Exercise prompt - Copy every line of the records below that holds the word "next".

Segment Start: Material provided

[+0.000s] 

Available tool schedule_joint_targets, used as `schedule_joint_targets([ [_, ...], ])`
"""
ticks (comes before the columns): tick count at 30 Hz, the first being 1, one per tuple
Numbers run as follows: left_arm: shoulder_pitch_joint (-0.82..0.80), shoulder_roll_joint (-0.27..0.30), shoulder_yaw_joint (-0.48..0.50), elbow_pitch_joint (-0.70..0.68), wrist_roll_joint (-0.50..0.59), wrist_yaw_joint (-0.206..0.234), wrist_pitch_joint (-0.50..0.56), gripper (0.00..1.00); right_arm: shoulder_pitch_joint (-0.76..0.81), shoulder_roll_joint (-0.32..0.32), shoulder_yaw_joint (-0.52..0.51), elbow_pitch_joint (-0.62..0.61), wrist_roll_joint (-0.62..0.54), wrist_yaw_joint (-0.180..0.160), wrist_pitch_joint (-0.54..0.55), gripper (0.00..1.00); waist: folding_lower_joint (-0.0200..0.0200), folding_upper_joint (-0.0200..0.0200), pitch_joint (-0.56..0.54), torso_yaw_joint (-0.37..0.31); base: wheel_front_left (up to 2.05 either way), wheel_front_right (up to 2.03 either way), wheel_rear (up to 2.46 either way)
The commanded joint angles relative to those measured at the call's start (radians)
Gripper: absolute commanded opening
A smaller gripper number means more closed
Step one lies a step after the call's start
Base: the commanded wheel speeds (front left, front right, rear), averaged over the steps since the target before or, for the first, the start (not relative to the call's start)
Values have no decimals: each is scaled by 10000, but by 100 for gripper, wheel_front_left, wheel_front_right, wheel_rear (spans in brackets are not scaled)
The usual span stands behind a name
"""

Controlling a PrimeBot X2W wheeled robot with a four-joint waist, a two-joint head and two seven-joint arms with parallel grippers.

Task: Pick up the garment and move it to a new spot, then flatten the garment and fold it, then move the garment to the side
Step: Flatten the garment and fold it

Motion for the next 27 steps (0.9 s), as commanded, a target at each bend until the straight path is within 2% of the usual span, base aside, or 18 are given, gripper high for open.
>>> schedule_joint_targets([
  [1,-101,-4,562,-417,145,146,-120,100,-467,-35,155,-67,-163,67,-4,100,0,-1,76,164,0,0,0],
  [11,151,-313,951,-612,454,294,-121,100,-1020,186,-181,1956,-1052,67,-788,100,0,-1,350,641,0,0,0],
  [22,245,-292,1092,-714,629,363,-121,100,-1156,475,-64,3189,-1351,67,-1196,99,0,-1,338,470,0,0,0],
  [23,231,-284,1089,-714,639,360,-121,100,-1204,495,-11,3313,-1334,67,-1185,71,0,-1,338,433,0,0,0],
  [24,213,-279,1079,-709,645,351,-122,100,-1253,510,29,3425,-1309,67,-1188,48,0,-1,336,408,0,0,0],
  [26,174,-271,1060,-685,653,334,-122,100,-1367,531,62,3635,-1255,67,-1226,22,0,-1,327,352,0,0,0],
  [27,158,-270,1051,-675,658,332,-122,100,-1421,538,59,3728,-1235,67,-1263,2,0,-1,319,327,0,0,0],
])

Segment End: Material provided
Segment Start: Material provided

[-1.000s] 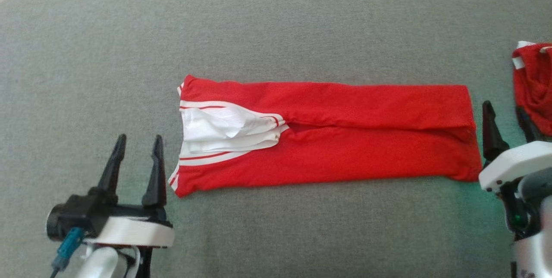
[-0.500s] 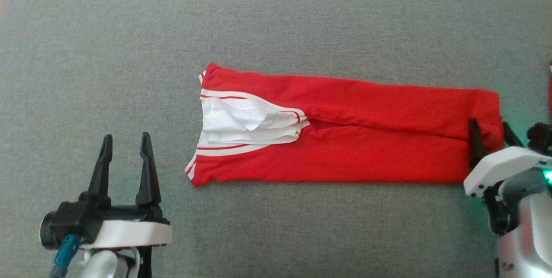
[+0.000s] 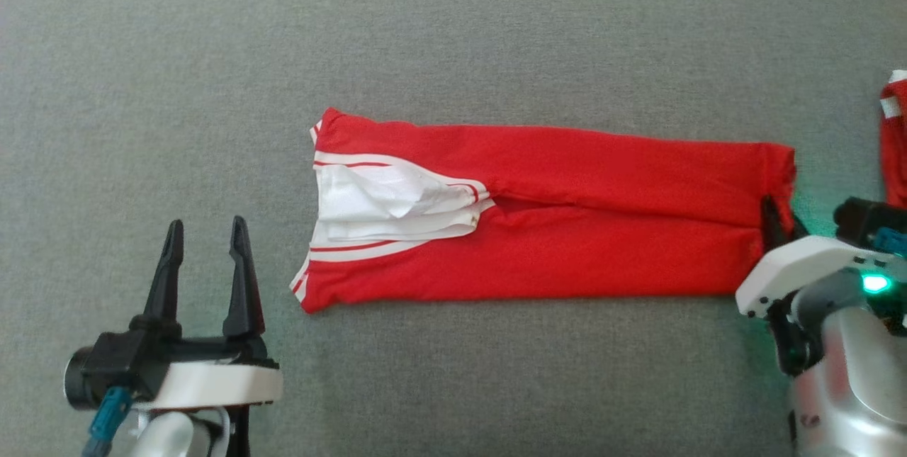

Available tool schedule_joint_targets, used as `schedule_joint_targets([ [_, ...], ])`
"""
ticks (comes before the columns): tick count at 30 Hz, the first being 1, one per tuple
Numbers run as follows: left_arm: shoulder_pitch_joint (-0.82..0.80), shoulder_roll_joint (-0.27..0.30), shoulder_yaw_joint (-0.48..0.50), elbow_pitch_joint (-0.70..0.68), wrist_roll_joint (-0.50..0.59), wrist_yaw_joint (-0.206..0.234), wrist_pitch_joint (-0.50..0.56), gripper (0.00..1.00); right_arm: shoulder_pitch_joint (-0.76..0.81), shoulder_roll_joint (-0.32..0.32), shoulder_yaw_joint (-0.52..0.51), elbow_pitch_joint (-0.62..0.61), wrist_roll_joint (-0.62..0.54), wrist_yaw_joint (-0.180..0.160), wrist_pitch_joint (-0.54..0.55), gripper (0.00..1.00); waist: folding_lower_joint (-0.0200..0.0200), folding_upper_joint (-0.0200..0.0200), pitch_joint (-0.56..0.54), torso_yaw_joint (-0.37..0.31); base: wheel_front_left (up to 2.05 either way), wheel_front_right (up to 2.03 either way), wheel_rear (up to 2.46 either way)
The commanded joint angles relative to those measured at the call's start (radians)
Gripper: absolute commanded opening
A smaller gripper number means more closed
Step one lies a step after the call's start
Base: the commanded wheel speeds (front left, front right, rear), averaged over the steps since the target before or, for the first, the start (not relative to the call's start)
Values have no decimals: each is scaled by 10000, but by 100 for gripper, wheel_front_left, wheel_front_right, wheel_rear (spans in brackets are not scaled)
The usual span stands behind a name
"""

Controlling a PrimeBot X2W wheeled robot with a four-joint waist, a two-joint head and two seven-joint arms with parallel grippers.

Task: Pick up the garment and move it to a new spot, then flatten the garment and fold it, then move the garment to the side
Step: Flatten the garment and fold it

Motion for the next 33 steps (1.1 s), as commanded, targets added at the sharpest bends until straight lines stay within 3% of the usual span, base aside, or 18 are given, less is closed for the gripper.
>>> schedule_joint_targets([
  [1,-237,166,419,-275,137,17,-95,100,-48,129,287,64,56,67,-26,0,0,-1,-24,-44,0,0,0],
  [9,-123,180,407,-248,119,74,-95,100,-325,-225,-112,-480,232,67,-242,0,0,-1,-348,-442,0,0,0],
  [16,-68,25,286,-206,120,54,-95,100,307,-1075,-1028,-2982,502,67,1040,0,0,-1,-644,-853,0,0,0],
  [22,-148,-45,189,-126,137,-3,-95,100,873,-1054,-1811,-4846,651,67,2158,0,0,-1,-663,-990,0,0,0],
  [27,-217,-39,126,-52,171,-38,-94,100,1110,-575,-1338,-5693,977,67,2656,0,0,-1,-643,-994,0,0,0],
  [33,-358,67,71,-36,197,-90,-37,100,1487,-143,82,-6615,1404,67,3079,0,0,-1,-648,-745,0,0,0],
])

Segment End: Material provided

Exercise response -
Motion for the next 27 steps (0.9 s), as commanded, a target at each bend until the straight path is within 2% of the usual span, base aside, or 18 are given, gripper high for open.
Motion for the next 33 steps (1.1 s), as commanded, targets added at the sharpest bends until straight lines stay within 3% of the usual span, base aside, or 18 are given, less is closed for the gripper.

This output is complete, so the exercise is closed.